* [Your objective] The answer must be an exact copy of the lines from the one with "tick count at" through the final line below, with no pictures and nothing else.

* [The data]
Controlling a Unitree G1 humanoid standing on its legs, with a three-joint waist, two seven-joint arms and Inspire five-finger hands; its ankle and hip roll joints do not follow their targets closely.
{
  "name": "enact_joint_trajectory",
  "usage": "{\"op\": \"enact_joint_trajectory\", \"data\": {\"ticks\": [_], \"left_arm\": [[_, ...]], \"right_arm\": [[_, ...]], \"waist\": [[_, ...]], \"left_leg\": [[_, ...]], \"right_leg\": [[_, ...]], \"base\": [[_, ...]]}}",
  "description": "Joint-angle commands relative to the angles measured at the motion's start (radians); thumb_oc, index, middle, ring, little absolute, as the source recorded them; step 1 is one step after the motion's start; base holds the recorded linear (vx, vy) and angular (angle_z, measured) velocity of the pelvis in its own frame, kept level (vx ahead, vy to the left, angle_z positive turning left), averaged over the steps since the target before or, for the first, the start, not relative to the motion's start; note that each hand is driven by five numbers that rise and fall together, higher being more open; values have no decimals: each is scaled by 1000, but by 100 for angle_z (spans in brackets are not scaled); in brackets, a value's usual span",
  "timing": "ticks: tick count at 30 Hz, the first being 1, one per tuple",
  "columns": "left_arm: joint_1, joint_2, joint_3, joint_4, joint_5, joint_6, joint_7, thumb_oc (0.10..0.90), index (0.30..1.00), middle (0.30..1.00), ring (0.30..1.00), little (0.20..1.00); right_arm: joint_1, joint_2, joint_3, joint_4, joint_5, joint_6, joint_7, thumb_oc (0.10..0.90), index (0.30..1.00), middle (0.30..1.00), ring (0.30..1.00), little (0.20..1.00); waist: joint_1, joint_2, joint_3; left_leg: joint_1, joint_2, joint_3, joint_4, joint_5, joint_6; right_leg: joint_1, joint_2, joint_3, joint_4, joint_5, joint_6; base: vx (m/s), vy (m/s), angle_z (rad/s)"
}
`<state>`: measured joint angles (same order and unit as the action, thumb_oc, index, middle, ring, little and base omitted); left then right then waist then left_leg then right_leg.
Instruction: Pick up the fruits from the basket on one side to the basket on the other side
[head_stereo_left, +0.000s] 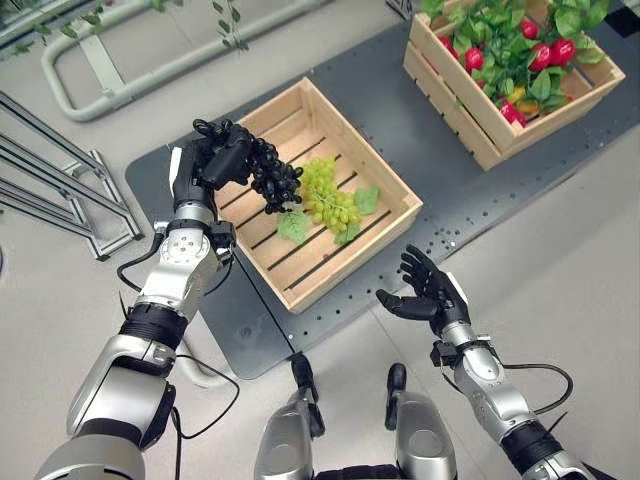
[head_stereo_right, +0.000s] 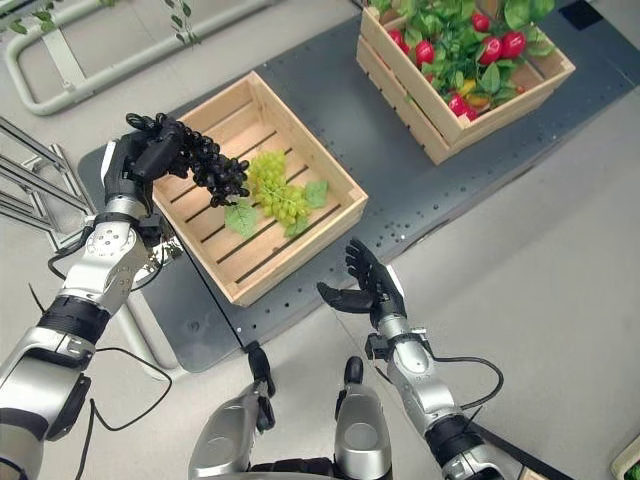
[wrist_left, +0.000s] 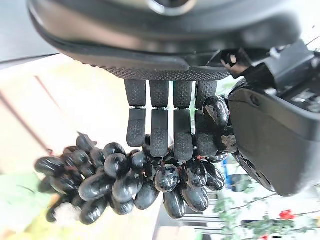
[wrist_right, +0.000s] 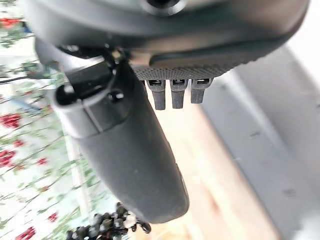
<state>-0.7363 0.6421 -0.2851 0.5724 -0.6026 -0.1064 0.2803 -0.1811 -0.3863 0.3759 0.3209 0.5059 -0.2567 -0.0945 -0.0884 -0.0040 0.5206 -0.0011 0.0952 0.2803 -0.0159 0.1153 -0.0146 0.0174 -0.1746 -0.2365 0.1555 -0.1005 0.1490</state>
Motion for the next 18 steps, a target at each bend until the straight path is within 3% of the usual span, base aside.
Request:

* [Completed exercise]
  "timing": "ticks: tick count at 30 Hz, the first being 1, one per tuple",
  "columns": "left_arm: joint_1, joint_2, joint_3, joint_4, joint_5, joint_6, joint_7, thumb_oc (0.10..0.90), index (0.30..1.00), middle (0.30..1.00), ring (0.30..1.00), little (0.20..1.00); right_arm: joint_1, joint_2, joint_3, joint_4, joint_5, joint_6, joint_7, thumb_oc (0.10..0.90), index (0.30..1.00), middle (0.30..1.00), ring (0.30..1.00), little (0.20..1.00); waist: joint_1, joint_2, joint_3; left_leg: joint_1, joint_2, joint_3, joint_4, joint_5, joint_6; right_leg: joint_1, joint_2, joint_3, joint_4, joint_5, joint_6; base: vx (m/s), vy (m/s), angle_z (rad/s)"
}
`<state>`: measured joint angles (same order and unit as the action, thumb_oc, index, middle, ring, little and base omitted); left then right then waist then left_leg then right_leg.
Instruction: Pick up the fruits from the basket on one side to the basket on the other side
[head_stereo_left, +0.000s] 
[head_stereo_right, +0.000s] 
[wrist_left, +0.000s] 
[wrist_right, +0.000s] 
<state>-0.7363 0.6421 -0.2851 0.5724 -0.6026 -0.1064 0.2803 -0.1811 -0.3863 0.3759 0.3209 0.5059 -0.2567 -0.0945 -0.0884 -0.0040 0.5206 -0.0011 0.0952 0.2803 -0.0159 0.1153 -0.0146 0.0174 -0.1746 -0.2365 0.1555 -0.1005 0.1490</state>
Motion for the next 18 steps, a target at each bend until the straight path is within 3% of the usual span, base aside.
Request:

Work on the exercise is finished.